- TASK OBJECTIVE
For each line in the data below that holds "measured", return a copy.

- INFORMATION PROVIDED
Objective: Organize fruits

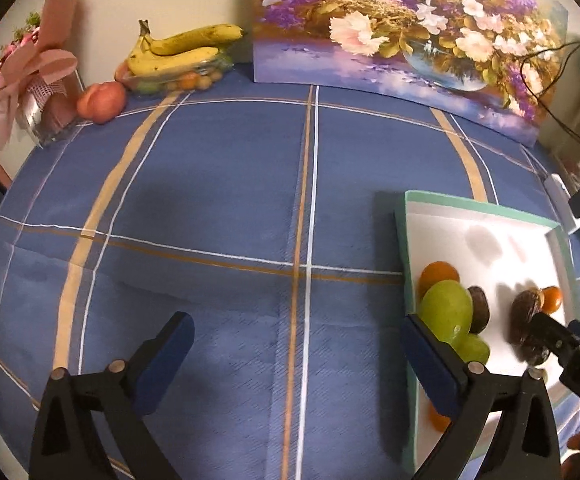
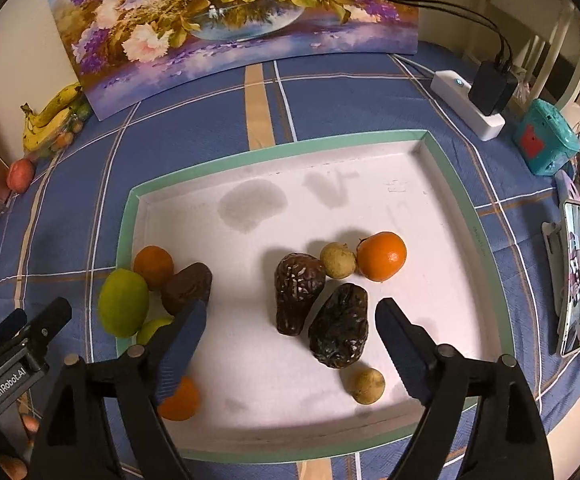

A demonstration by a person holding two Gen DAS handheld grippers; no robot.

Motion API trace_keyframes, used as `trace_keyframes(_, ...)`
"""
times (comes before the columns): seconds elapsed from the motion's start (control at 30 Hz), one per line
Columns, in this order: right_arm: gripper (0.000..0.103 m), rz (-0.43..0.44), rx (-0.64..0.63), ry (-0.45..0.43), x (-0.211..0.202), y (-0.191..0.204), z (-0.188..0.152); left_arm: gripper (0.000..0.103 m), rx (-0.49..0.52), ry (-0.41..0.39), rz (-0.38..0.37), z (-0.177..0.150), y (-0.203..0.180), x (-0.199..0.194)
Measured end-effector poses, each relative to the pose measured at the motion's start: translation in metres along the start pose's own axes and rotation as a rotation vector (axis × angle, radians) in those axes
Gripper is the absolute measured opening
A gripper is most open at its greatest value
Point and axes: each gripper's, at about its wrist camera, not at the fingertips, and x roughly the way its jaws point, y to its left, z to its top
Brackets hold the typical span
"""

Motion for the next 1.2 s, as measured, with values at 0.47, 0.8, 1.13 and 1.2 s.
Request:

- ANSWER SPACE
Measured end-effector poses, each relative to the pose measured at the motion's start: translation in metres along the start pose's own axes and rotation as a rotation vector (axis × angle, radians) in those axes
Gripper is the absolute measured opening
Motion for the next 1.2 s, as measured, with values at 0.47, 0.8, 1.13 and 1.2 s.

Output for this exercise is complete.